Aims: Previous studies have shown the dramatic changes in electrical properties of murine fetal cardiomyocytes, while details on inward rectifier potassium current (IK1) are still seldom discussed. Thus we aimed to characterize the functional expression and functional role of IK1 in murine fetal ventricular cardiomyocytes. Methods: Whole cell patch clamp was applied to investigate the electrophysiological properties of IK1. Quantitative real-time PCR, western blotting and double-label immunofluorescence were further utilized to find out the molecular basis of IK1. Results: Compared to early developmental stage (EDS), IK1 at late developmental stage (LDS) displayed higher current density, stronger rectifier property and faster activation kinetics. It was paralleled with the downregulation of Kir2.3 and the upregulation of Kir2.1/Kir2.2. IK1 contributed to maintain the maximum diastolic potential (MDP), late repolarization phase (LRP) as well as the action potential duration (APD). However, the contribution to MDP and velocity of LRP did not change significantly with maturation. Conclusions: During fetal development, the switch of IK1 subtypes from Kir2.1/Kir2.3 to Kir2.1 resulted in the dramatic changes in IK1 electrophysiological properties.
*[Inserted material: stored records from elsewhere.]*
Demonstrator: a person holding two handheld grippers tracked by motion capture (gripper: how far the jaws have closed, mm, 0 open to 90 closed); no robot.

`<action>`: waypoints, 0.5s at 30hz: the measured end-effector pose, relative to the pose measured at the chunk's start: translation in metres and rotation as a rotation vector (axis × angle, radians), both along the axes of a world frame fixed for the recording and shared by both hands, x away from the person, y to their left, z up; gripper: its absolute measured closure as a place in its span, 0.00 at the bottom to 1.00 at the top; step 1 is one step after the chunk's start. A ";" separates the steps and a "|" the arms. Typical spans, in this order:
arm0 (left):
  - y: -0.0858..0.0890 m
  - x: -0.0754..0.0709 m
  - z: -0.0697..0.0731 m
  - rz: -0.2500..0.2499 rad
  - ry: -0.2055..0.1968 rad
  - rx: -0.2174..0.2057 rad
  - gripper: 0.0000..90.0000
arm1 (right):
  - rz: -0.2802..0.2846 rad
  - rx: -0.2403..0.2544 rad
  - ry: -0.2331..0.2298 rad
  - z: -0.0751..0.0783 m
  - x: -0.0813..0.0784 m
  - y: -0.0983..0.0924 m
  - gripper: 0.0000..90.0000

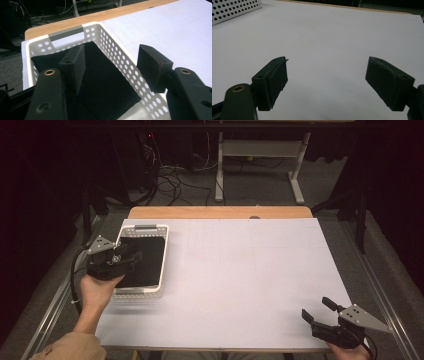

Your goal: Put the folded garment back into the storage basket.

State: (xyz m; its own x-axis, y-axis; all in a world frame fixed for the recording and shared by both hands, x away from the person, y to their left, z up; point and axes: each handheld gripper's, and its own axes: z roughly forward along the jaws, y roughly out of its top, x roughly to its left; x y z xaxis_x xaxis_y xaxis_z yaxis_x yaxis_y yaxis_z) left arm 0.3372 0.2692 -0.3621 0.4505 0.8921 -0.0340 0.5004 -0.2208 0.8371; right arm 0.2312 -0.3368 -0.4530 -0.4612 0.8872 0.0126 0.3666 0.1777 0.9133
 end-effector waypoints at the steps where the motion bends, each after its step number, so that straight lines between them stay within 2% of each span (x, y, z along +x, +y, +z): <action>1: -0.001 -0.001 0.000 -0.001 -0.006 -0.004 0.42 | 0.000 0.000 -0.001 0.000 0.000 0.000 0.20; 15: -0.006 -0.010 0.000 -0.024 -0.027 -0.012 0.42 | 0.001 0.000 0.000 0.000 0.000 0.000 0.20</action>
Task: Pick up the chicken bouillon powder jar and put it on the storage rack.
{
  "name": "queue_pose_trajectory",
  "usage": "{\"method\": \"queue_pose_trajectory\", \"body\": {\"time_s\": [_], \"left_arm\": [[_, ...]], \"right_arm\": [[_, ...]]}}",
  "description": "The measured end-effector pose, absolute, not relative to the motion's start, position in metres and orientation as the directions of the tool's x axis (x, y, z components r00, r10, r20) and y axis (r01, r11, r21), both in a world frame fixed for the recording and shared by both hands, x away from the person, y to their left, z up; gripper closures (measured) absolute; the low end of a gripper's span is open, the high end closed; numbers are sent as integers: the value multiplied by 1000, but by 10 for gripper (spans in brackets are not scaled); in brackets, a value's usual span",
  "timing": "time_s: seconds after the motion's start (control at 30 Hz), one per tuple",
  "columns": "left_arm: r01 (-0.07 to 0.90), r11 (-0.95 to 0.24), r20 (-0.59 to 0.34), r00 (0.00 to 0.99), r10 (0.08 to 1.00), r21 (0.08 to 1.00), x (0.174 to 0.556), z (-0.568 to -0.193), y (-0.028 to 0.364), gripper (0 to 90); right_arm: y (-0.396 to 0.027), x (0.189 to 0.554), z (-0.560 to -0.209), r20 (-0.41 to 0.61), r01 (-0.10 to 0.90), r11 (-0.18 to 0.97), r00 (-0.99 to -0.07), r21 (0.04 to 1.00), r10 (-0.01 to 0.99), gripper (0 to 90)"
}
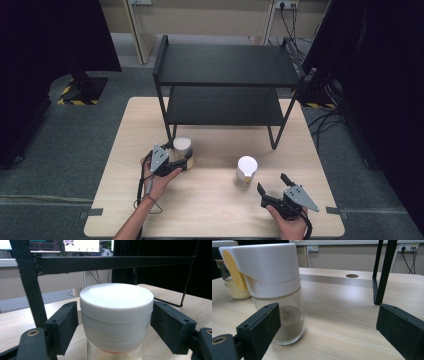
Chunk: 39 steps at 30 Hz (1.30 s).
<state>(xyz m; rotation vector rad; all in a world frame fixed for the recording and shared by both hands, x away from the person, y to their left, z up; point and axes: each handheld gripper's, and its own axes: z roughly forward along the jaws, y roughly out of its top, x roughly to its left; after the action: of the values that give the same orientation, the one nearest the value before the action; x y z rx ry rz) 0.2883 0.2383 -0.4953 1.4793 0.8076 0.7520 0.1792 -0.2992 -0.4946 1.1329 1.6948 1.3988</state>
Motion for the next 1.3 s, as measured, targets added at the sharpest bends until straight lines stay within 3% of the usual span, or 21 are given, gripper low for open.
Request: {"method": "queue_pose_trajectory", "body": {"time_s": [0.33,0.8,1.3], "left_arm": [[48,-41,8,541,841,998,293,-495,235,331],[65,-51,8,538,843,997,288,-489,234,338],[-20,-28,35,544,838,999,272,-462,230,338]], "right_arm": [[-300,180,-495,42,212,51,-411,976,911,59],[-300,179,-495,48,213,43,-405,976,913,59],[-300,179,-495,53,215,39,-404,976,913,59]]}}
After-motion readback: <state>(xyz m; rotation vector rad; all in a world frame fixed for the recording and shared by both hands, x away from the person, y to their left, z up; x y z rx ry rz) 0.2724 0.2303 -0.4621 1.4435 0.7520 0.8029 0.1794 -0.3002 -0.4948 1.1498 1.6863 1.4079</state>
机译:目的:先前的研究表明,鼠胎儿心肌细胞的电特性发生了巨大变化,而关于内向整流钾电流(IK1)的细节仍然很少讨论。因此,我们旨在表征IK1在鼠胎儿心室心肌细胞中的功能表达和功能作用。方法:应用全细胞膜片钳研究IK1的电生理特性。进一步利用实时荧光定量PCR,蛋白质印迹和双标记免疫荧光来发现IK1的分子基础。结果:与早期发育阶段(EDS)相比,晚期发育阶段(LDS)的IK1显示出更高的电流密度,更强的整流特性和更快的活化动力学。它与Kir2.3的下调和Kir2.1 / Kir2.2的上调同时进行。 IK1有助于维持最大舒张电位(MDP),晚期复极化阶段(LRP)以及动作电位持续时间(APD)。但是,对MDP的贡献和LRP的速度不会随着成熟而显着变化。结论:在胎儿发育过程中,IK1亚型从Kir2.1 / Kir2.3转变为Kir2.1导致IK1电生理特性发生了巨大变化。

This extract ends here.